Copy each line from the records below in which the word "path" is found.
DATA UNDER STUDY Start Marker
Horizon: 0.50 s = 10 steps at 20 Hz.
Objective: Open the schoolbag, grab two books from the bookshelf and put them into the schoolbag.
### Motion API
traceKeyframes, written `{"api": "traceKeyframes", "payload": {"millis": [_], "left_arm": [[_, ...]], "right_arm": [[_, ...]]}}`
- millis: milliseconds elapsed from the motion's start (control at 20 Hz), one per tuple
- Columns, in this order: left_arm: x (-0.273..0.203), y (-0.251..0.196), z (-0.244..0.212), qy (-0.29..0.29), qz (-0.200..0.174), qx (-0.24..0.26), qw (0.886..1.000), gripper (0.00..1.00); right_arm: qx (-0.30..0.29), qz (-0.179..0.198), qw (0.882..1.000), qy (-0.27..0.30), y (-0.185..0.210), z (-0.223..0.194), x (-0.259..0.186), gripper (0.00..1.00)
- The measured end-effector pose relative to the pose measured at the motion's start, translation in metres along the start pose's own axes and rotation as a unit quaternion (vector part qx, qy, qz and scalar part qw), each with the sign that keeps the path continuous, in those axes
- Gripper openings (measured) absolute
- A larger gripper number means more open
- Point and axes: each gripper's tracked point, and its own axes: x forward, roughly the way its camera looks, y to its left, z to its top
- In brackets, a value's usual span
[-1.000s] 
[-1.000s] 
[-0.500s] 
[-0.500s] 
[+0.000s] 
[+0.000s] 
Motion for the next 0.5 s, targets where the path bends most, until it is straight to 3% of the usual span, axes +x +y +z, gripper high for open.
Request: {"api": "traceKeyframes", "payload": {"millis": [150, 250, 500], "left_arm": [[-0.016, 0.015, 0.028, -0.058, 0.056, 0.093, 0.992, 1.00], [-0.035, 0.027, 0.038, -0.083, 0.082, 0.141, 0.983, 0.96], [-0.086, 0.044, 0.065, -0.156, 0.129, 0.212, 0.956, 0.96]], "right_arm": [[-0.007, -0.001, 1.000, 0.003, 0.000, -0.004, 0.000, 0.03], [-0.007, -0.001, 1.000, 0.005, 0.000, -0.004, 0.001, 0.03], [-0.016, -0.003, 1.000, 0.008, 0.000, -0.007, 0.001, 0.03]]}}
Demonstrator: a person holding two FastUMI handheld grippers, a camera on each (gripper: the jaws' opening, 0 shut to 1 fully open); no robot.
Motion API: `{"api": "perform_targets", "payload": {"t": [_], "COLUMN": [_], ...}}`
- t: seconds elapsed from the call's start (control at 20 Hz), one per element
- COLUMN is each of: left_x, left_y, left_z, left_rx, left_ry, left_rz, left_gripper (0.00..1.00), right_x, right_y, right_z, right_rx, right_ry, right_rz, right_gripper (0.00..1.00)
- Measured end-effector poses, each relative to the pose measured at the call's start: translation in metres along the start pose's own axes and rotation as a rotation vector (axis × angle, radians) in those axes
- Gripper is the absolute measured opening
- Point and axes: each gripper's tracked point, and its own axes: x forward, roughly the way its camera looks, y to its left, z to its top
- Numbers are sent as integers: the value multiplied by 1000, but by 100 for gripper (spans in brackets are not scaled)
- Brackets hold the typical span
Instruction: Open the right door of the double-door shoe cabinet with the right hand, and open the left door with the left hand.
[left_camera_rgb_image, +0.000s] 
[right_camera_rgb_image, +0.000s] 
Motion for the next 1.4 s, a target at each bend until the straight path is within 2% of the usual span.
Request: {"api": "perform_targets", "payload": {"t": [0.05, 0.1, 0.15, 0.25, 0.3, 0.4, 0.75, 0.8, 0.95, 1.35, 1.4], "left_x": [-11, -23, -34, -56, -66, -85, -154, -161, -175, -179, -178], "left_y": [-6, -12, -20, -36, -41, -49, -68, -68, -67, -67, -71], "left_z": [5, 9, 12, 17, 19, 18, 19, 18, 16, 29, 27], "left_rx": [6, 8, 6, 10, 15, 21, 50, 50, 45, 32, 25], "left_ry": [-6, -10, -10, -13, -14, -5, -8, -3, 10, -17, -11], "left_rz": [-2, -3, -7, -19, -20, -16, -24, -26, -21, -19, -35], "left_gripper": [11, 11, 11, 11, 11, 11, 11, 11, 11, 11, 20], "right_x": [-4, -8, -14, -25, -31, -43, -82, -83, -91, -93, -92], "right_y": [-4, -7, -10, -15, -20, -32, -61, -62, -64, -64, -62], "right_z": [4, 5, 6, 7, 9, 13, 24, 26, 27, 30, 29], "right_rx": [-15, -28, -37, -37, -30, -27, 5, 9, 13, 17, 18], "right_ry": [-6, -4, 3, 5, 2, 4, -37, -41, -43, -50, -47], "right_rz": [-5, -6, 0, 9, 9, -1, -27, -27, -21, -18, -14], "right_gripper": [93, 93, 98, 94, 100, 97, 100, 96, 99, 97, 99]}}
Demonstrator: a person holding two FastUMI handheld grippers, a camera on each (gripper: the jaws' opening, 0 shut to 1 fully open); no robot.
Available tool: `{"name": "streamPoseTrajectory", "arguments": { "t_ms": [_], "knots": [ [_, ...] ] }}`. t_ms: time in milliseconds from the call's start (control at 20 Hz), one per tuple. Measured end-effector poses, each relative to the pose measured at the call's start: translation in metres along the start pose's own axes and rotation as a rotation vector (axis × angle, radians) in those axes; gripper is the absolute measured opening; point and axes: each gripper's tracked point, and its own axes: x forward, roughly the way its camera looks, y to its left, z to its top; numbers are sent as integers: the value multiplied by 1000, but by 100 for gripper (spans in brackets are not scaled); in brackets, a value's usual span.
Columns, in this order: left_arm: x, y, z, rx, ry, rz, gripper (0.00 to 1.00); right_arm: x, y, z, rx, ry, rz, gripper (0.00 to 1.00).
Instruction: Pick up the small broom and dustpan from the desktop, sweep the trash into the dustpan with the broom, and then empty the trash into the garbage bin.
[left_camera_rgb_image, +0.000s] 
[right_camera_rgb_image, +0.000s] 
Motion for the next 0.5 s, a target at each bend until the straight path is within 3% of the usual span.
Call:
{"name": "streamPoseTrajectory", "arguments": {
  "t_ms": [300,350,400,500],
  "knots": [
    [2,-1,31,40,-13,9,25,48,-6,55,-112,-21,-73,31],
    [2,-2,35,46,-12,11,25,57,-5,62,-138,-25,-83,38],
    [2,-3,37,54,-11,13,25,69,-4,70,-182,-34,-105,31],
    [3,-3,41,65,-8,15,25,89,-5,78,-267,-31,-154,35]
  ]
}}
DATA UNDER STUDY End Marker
**FINISHED TASK**
- The measured end-effector pose relative to the pose measured at the motion's start, translation in metres along the start pose's own axes and rotation as a unit quaternion (vector part qx, qy, qz and scalar part qw), each with the sign that keeps the path continuous, in those axes
Motion for the next 0.5 s, targets where the path bends most, until it is straight to 3% of the usual span, axes +x +y +z, gripper high for open.
Motion for the next 1.4 s, a target at each bend until the straight path is within 2% of the usual span.
Motion for the next 0.5 s, a target at each bend until the straight path is within 3% of the usual span.

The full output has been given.